"Male who identifies as trans" was, for me, a (forced) compromise. I know they're men, you know they're men, they know they're men, we all know they're men. We do, every one of us. If they weren't men this conversation wouldn't even be happening because a) when non-trans ppl get 'misgendered' we don't care enough to make a fuss about it 99.9% of the time and b) if they weren't men no one would give a shit about their feelings.
So "male who id's as trans" was a compromise. I use the biologically accurate "male" instead of "man" even though we all know they're men because they don't want to be called men, but there is no way to apply any feminist analysis to anything without being able to mention that some people are male and some people are female and that these groups have different bodies and different experiences and different positions in a male supremacist society.
I don't really care how they (or anyone really) identify themselves and I don't believe in trans ideology so the "who identifies as trans" was both a courtesy (acknowledging how they identify) and a way of recognising that there are broadly two groups of males - those who identify as trans and those who don't.

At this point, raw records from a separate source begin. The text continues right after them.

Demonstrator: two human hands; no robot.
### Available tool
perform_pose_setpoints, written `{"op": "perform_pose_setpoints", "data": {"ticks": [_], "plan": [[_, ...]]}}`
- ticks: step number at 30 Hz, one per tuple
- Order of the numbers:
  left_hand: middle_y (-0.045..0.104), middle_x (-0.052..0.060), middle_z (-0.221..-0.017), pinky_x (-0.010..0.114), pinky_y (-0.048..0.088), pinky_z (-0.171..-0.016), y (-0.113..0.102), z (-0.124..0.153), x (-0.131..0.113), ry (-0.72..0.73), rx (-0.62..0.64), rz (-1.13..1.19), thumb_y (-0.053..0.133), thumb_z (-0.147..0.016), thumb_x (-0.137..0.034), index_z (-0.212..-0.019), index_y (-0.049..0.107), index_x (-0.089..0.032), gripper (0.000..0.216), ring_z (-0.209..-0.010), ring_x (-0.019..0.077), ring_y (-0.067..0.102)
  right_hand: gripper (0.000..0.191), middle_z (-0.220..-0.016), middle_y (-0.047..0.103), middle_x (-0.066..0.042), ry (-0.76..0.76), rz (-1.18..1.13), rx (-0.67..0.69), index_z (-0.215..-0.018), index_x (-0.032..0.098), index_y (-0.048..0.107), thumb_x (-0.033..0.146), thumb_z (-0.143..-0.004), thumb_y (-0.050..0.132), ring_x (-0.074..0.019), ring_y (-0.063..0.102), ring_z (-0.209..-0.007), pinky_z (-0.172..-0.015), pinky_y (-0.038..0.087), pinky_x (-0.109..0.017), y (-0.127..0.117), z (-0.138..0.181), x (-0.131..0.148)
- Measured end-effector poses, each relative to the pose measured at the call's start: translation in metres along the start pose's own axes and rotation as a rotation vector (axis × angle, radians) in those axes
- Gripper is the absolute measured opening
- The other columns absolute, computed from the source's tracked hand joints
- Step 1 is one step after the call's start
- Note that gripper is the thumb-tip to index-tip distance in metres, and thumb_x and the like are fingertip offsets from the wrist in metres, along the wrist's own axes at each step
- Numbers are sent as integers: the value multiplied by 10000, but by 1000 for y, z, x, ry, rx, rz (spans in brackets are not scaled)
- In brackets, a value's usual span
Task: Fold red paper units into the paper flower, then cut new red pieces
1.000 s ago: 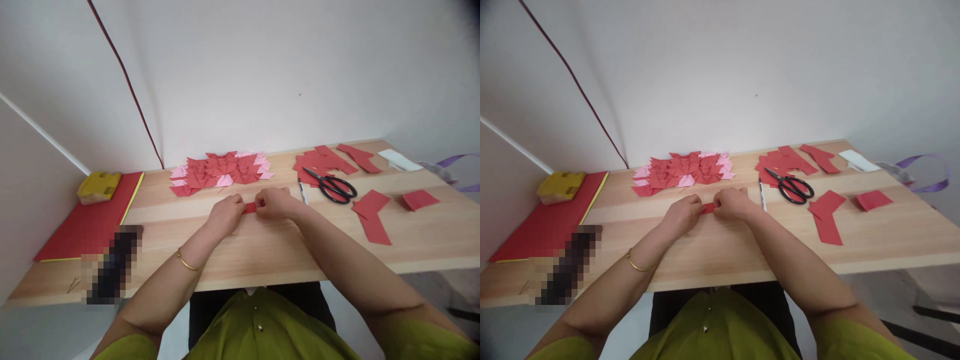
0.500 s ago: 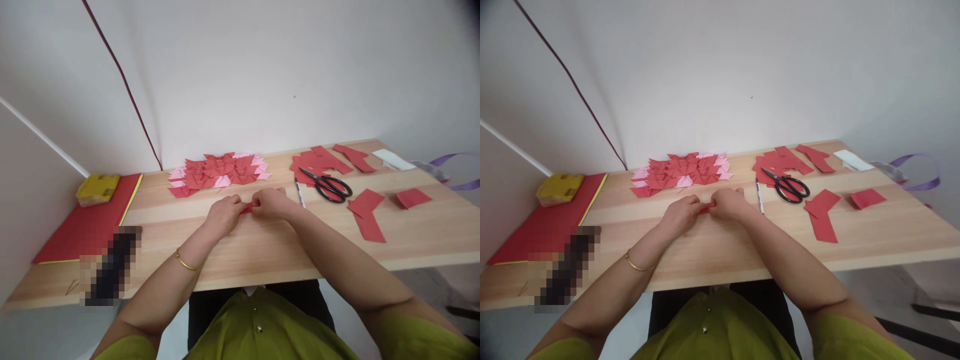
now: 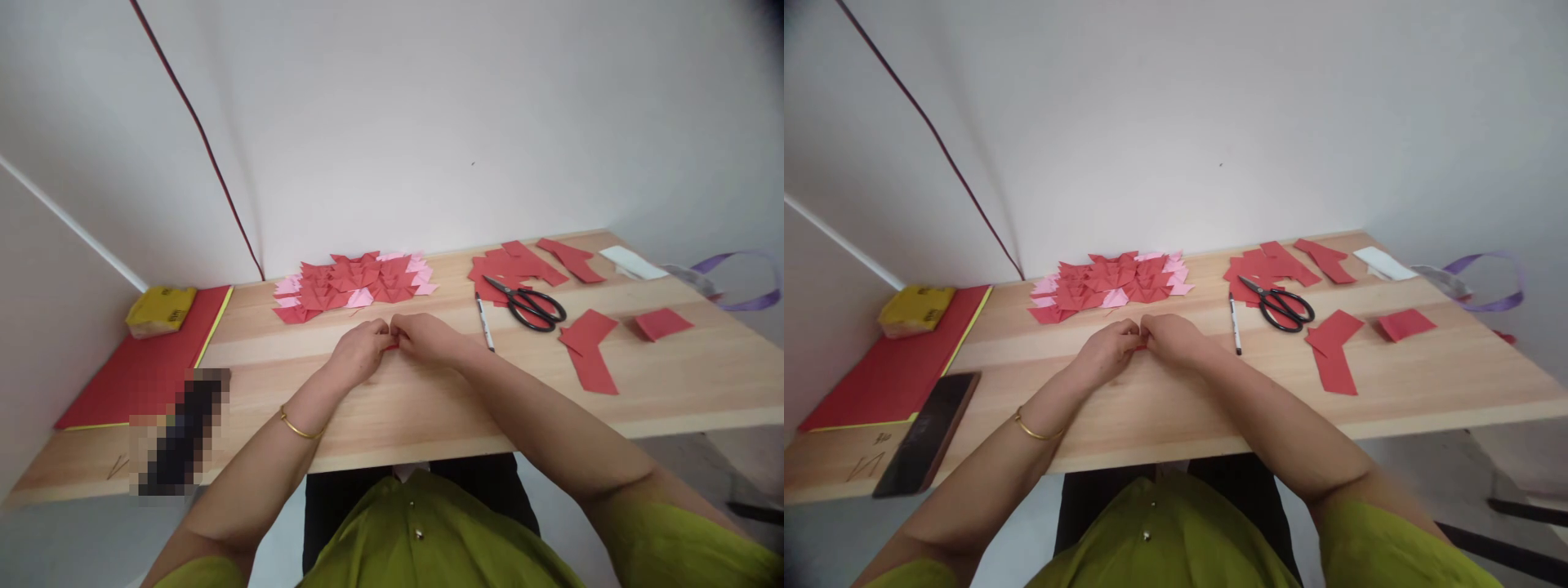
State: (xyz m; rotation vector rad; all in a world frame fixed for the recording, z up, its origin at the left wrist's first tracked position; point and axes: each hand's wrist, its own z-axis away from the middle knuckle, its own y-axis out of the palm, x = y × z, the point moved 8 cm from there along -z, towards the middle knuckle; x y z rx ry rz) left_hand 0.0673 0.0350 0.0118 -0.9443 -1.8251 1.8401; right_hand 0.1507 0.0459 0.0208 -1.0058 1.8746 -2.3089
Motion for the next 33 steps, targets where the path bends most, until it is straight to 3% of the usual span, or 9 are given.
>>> {"op": "perform_pose_setpoints", "data": {"ticks": [6, 13, 22, 33], "plan": [[595, 67, -1073, 321, 400, -800, -5, 20, -6, 126, -6, -135, 402, -909, -221, -1123, 621, -212, 307, -908, 195, 485, 181, -861, 681, -59, -30, -17, 33, -894, 183, 583, 149, -813, 425, -161, 585, -759, -628, 353, -220, -1, 2, -2], [560, 90, -1186, 344, 398, -770, -11, 42, -6, 103, -18, -297, 393, -932, -282, -1198, 571, -231, 324, -1002, 220, 463, 102, -864, 666, -67, 0, 15, -7, -853, 182, 549, 222, -806, 468, -162, 564, -720, -576, 323, -228, -1, 4, 0], [567, 104, -1185, 364, 409, -770, -13, 44, -9, 70, -12, -272, 387, -928, -252, -1243, 545, -219, 354, -1027, 235, 463, 211, -890, 672, -64, 122, 77, -74, -879, 198, 530, 393, -799, 536, -193, 589, -755, -579, 312, -257, 5, 1, -4], [554, 87, -1239, 370, 399, -818, -10, 46, -5, 70, -21, -248, 374, -935, -261, -1269, 528, -246, 368, -1067, 234, 455, 181, -867, 672, -29, 122, 12, -59, -864, 212, 538, 359, -762, 568, -168, 574, -728, -589, 307, -247, 7, 0, -10]]}}
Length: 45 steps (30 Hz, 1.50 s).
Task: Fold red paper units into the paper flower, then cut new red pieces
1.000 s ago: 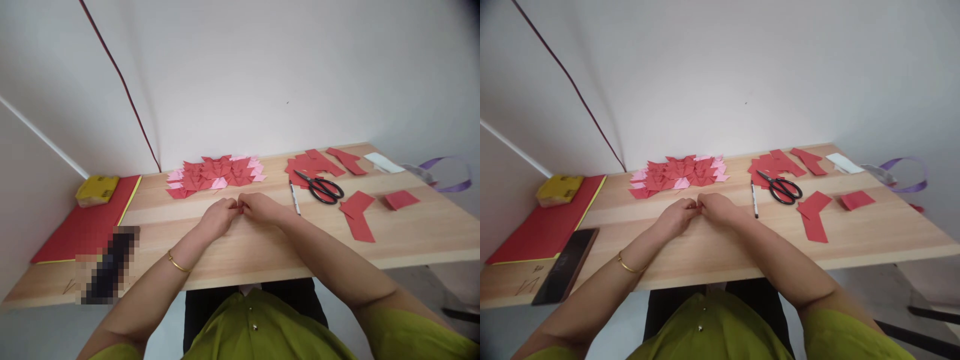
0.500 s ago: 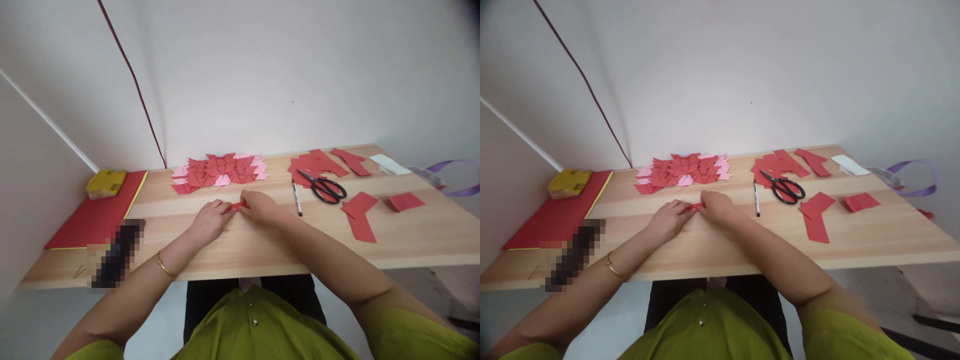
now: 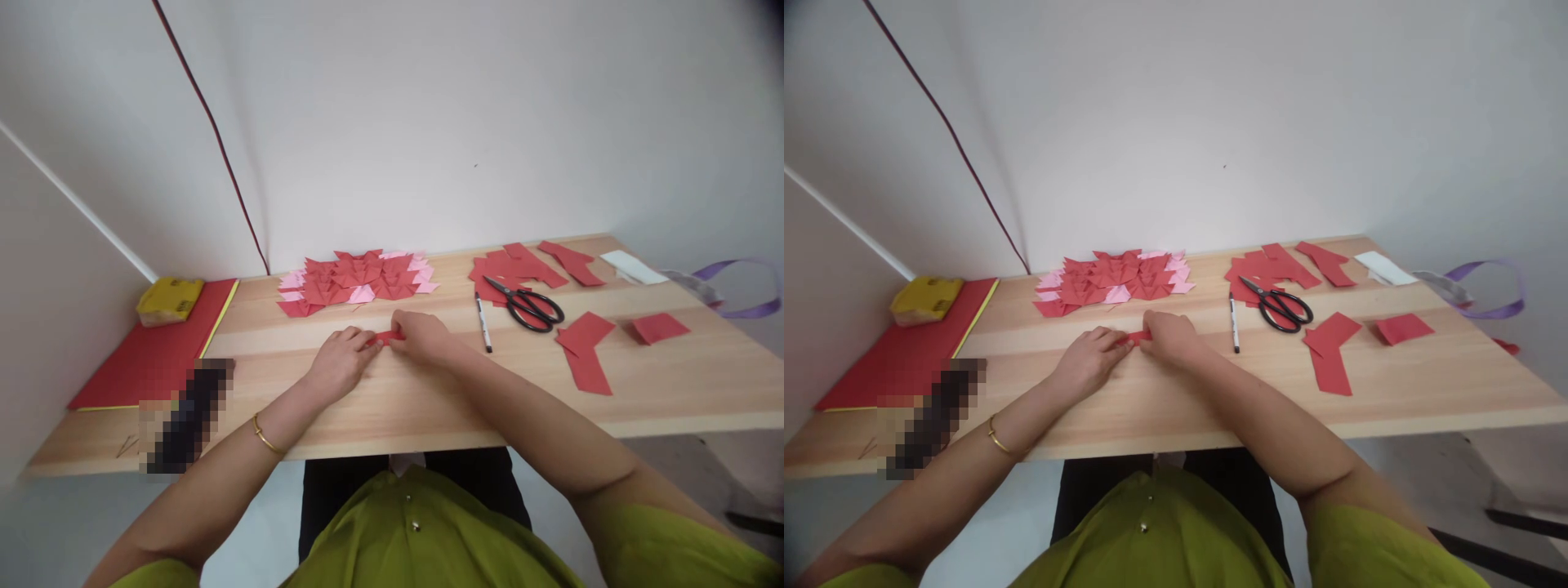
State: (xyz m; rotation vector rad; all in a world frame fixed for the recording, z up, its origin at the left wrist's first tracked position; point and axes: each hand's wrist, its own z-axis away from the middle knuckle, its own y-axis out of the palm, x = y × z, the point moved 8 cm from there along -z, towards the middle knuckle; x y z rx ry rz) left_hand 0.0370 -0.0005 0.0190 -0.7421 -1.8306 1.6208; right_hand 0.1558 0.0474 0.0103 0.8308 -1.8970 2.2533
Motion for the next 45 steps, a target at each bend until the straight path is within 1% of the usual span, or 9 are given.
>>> {"op": "perform_pose_setpoints", "data": {"ticks": [14, 27, 30, 33, 35, 37, 39, 41, 45], "plan": [[565, 94, -1246, 386, 419, -827, 0, 3, 3, -4, -36, 54, 390, -928, -245, -1269, 537, -258, 371, -1084, 239, 469, 138, -821, 650, -14, -52, -137, 88, -807, 194, 568, 165, -672, 557, -123, 541, -671, -542, 334, -200, -7, 1, -5], [570, 93, -1284, 392, 449, -906, -6, 10, 7, 9, -53, 160, 380, -922, -184, -1234, 567, -218, 365, -1120, 212, 478, 138, -776, 627, -7, -50, -168, 115, -765, 184, 570, 135, -642, 531, -119, 533, -650, -557, 353, -200, -11, -1, -20], [600, 91, -1232, 397, 445, -925, -12, 6, 10, -1, -55, 239, 406, -898, -160, -1144, 629, -220, 337, -1096, 207, 505, 192, -794, 624, -10, -23, -221, 79, -863, 186, 582, 170, -678, 529, -121, 540, -657, -568, 371, -200, -15, -3, -27], [614, 82, -1161, 364, 449, -921, -14, -3, 19, -76, -40, 374, 465, -869, -200, -968, 687, -206, 243, -1037, 189, 550, 346, -868, 618, -26, -40, -203, 45, -1015, 195, 588, 239, -672, 596, -133, 553, -691, -595, 390, -211, -18, -5, -27], [608, 75, -1110, 326, 466, -874, -13, -12, 28, -205, -44, 426, 529, -838, -258, -934, 676, -192, 187, -972, 175, 572, 388, -907, 617, -35, -54, -148, 42, -1034, 208, 612, 277, -652, 637, -145, 563, -719, -615, 395, -221, -18, -6, -24], [607, 74, -1042, 322, 465, -841, -10, -22, 32, -288, -22, 404, 634, -762, -336, -968, 653, -181, 259, -949, 191, 565, 332, -879, 629, -27, -62, -128, 67, -1001, 218, 635, 283, -676, 620, -146, 569, -716, -612, 393, -224, -17, -6, -22], [604, 68, -976, 327, 454, -818, -7, -33, 28, -289, 36, 347, 702, -688, -378, -928, 648, -182, 315, -944, 213, 551, 240, -809, 642, -12, -61, -150, 95, -945, 210, 643, 266, -726, 565, -138, 570, -687, -597, 388, -223, -15, -4, -20], [599, 58, -917, 324, 441, -782, -4, -43, 23, -268, 113, 293, 722, -657, -389, -850, 643, -193, 287, -923, 222, 544, 196, -775, 653, -7, -69, -196, 128, -909, 200, 639, 271, -763, 529, -134, 576, -676, -587, 388, -221, -15, -2, -18], [595, 53, -875, 304, 417, -723, -5, -52, 22, -264, 198, 249, 741, -610, -422, -723, 623, -189, 285, -882, 221, 540, 281, -850, 672, -26, -100, -205, 197, -932, 193, 641, 376, -720, 622, -154, 591, -729, -599, 396, -229, -14, 2, -12]]}}
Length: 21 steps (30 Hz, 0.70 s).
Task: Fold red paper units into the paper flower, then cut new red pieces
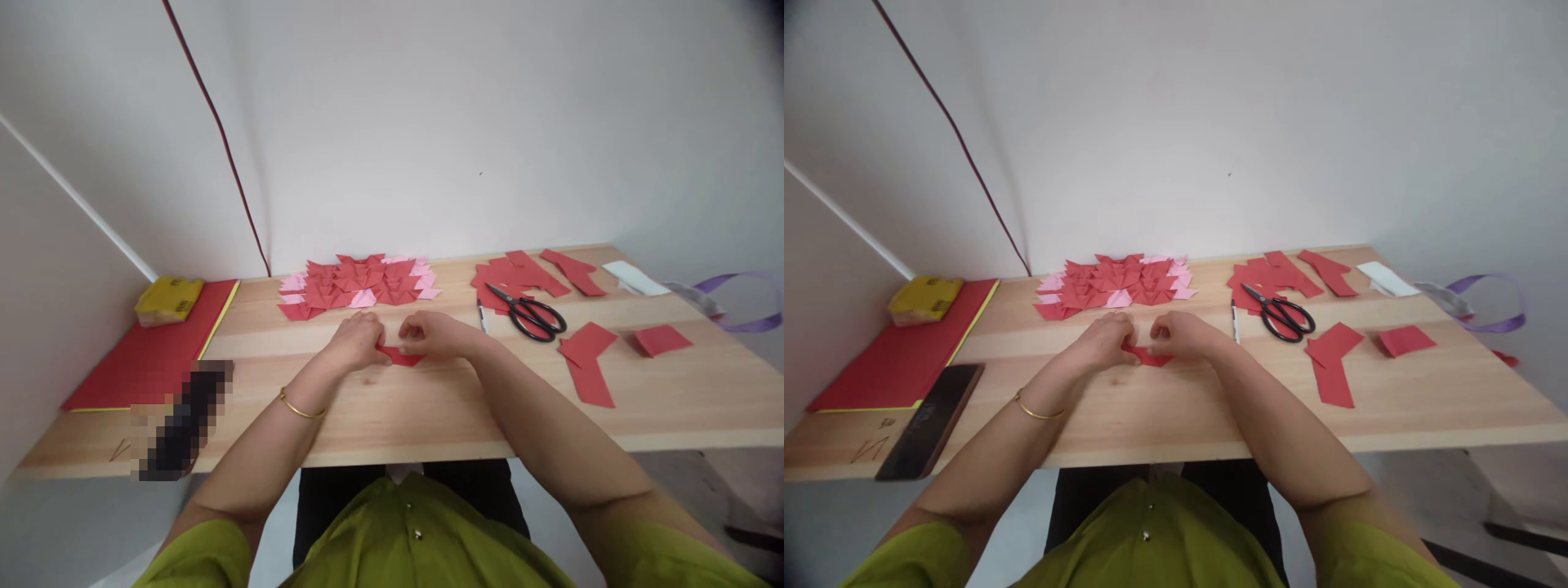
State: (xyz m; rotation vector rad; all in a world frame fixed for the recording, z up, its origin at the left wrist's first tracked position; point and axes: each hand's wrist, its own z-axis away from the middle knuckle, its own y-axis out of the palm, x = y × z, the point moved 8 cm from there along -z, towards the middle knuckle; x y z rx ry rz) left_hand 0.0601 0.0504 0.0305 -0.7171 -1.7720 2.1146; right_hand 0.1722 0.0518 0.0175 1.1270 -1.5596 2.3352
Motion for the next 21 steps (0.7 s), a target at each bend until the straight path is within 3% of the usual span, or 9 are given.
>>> {"op": "perform_pose_setpoints", "data": {"ticks": [3, 10, 13, 16, 18, 21], "plan": [[607, 39, -835, 283, 395, -675, -1, -1, 0, -7, 24, 12, 730, -614, -418, -680, 608, -189, 268, -828, 201, 546, 320, -918, 662, -47, -24, 104, -14, -935, 199, 650, 369, -665, 676, -180, 583, -798, -644, 394, -244, 2, 2, 8], [624, 0, -749, 270, 348, -605, 5, 2, 8, -43, 20, 88, 718, -616, -428, -795, 618, -207, 301, -712, 173, 557, 163, -921, 631, -52, -7, 213, -30, -802, 218, 625, 302, -664, 651, -225, 535, -895, -702, 351, -284, 8, 2, 19], [603, 15, -741, 275, 344, -625, 6, 3, 6, 6, -9, 133, 733, -594, -428, -678, 611, -192, 279, -754, 184, 547, 119, -799, 631, -30, -12, 134, -37, -742, 198, 580, 275, -670, 633, -188, 536, -786, -655, 336, -270, 8, 3, 19], [553, -10, -646, 260, 332, -585, 5, 5, 13, -40, -65, 386, 732, -600, -370, -617, 571, -176, 252, -661, 147, 509, 138, -719, 603, 0, -24, -90, -68, -741, 192, 543, 289, -681, 620, -139, 509, -656, -579, 333, -244, 3, 2, 15], [537, -28, -606, 246, 344, -569, -2, 6, 24, -123, -178, 681, 731, -608, -334, -627, 565, -168, 235, -605, 119, 490, 149, -727, 594, 4, -47, -291, -94, -759, 189, 545, 289, -681, 624, -128, 508, -643, -565, 348, -237, -2, 1, 13], [587, -26, -693, 241, 409, -629, -19, 15, 49, -246, -545, 1211, 765, -583, -328, -773, 605, -168, 296, -634, 100, 526, 210, -762, 600, 0, -44, -619, -183, -812, 188, 554, 316, -681, 656, -125, 526, -663, -592, 377, -246, -11, -2, 6]]}}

Using this sort of world language already ties me up in knots trying to have any discussion about women and feminism which involves MWIAT or that they want to be included in. I would rather say men, and if they really don't like it, then I'd rather say males. But even my (forced) compromise language is unacceptable?
It is not acceptable to force me to call them women, not even using an adjective like "trans" first. I am a woman, my daughters will be and are becoming women, my mother and grandmothers and aunts are or were all women. Our sisters and all of our female ancestors were women. That word has meaning to us and it is a colonising action to insist that women ourselves can no longer use it to find and understand the connections we have between us.
That is what it means to force us to call men "women". It means compelling us to shatter our understanding of who we are as female human beings, and demanding that we sever our connections to each other that we understand on the basis that we share being female.